Nowhere else in the Constitution will you find these words appended to another clause. They were put there for a reason, though what that reason may be is a matter of interpretation for the Board itself. The problem is that it wouldn’t possibly look at these words and consider they might be a check on on how much the referendum process can be modified, which is certainly a possibility. That is the role of bodies like the University Council and, for that matter, students at a polling booth. At least one of those options has been significantly hamstrung now.
Ultimately, Schedule 3’s existence demonstrates that no constitution, no matter how well thought out, is fool proof. The issue is not that it should be easier per se to dismiss elected representatives.

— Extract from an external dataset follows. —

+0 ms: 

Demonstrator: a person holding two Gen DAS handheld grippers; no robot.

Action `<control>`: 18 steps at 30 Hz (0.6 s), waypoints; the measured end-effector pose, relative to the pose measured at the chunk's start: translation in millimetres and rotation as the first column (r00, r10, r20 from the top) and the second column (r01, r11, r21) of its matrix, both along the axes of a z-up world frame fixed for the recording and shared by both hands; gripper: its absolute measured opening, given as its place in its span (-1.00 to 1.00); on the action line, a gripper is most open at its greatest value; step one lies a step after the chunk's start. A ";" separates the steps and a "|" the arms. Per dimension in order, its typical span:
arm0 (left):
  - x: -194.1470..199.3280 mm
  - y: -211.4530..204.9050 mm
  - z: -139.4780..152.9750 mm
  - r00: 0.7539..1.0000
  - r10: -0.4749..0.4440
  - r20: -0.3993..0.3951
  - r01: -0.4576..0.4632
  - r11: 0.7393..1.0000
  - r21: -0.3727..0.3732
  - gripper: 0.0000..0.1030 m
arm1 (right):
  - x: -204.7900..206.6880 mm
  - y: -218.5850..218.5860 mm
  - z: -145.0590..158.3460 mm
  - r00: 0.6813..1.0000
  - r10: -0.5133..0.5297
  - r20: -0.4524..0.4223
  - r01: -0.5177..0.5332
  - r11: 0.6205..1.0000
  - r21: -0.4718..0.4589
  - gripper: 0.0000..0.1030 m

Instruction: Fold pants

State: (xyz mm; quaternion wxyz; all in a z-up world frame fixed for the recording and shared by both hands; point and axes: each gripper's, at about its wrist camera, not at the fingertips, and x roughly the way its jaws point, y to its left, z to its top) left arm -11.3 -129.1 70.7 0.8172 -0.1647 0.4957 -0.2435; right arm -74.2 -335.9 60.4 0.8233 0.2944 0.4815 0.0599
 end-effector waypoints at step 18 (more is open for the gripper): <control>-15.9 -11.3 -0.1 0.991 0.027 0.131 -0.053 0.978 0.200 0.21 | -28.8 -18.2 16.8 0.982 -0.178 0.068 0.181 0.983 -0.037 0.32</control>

The issue is that the rules which govern this process have been made by the very same people whose positions have been threatened, which is patently absurd. After all, you don’t ask a turkey if it likes Christmas, and you don’t ask elected officials to scrutinize themselves. The fact that they are evidently allowed to do just that by what seems to be a loophole is an insult to students at our institution.
On Dit contacted Board President, Angela Qin (Progress), and Vice-President, Isaac Trumble (Connect), for further comment. Neither responded to our email asking for clarification about the reasoning behind Schedule 3, and its constitutionality.
So, what happens next? The avenues for appeal are limited, but they exist. Section 28 of the Constitution allows an AUU member who has been “adversely affected” by a matter of constitutional interpretation to appeal to the University Council, whose decision is final. It remains to be seen whether things will go that far and if so, whose side the Council take, but recent history has shown that too far is a term absent from the arena of student politics.